Background & Aims: The rate of 12α-hydroxylation of bile acid intermediates is believed to determine the ratio of cholic acid (CA) to chenodeoxycholic acid (CDCA) biosynthesis and the overall hydrophobicity of the bile acid pool. The aim of this study was to determine the effects of the level of expression of sterol 12α-hydroxylase (CYP8b1) and cholesterol 7α-hydroxylase (CYP7a1) on rates of CA biosynthesis and bile acid pool composition.
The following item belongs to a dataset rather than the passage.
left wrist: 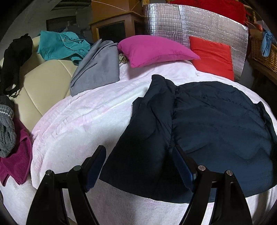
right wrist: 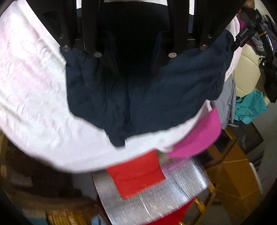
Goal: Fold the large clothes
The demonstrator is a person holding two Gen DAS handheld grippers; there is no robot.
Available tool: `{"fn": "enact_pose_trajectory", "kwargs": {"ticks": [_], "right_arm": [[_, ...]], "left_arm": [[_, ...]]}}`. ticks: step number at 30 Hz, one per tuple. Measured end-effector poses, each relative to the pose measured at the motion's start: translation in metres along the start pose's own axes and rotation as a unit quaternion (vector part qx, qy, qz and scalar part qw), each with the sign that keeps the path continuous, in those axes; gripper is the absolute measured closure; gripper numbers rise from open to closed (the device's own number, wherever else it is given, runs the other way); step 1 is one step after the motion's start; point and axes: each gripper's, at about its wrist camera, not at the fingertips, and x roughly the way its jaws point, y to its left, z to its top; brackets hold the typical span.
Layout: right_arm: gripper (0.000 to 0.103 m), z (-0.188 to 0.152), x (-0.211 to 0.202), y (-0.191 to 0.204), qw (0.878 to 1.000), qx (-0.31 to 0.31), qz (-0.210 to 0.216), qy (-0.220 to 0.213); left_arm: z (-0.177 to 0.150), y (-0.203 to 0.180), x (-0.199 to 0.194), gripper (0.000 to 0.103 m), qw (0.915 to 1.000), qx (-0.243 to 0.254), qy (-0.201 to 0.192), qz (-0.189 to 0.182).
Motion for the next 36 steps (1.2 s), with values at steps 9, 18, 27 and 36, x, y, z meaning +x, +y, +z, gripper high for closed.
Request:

Methods: Expression of CYP8b1 and CYP7a1 was accomplished through infection of primary rat hepatocytes (PRH) or intact male SD rats with replication-defective recombinant adenoviruses encoding either CYP8b1 or CYP7a1. Results: Increased expression of CYP7a1 over basal levels in PRH dramatically increased bile acid biosynthesis (586% ± 82%, P < 0.001) but did not alter the ratio of CA to CDCA. Conversely, increased expression of CYP8b1 in vitro had no significant effect on the rates of total bile acid synthesis but significantly increased (4.1-fold) the rates of CA biosynthesis, resulting in an increase in the CA-CDCA ratio from 1:6.6 to 2.8:1. In whole rats, increased CYP8b1 expression over basal levels markedly increased the CA in the bile acid pool from 36% ± 3.4% to 50% ± 2.9% in 5 days. CDCA and its muricholic acid derivatives decreased from 64% ± 3.4% to 50% ± 2.9%. Conclusions: Increased expression of CYP8b1 led to a marked increase in CA biosynthesis both in PRH and in whole animals. CYP8b1 is capable of 12α-hydroxylating bile acid intermediates from both the classic and acidic pathways.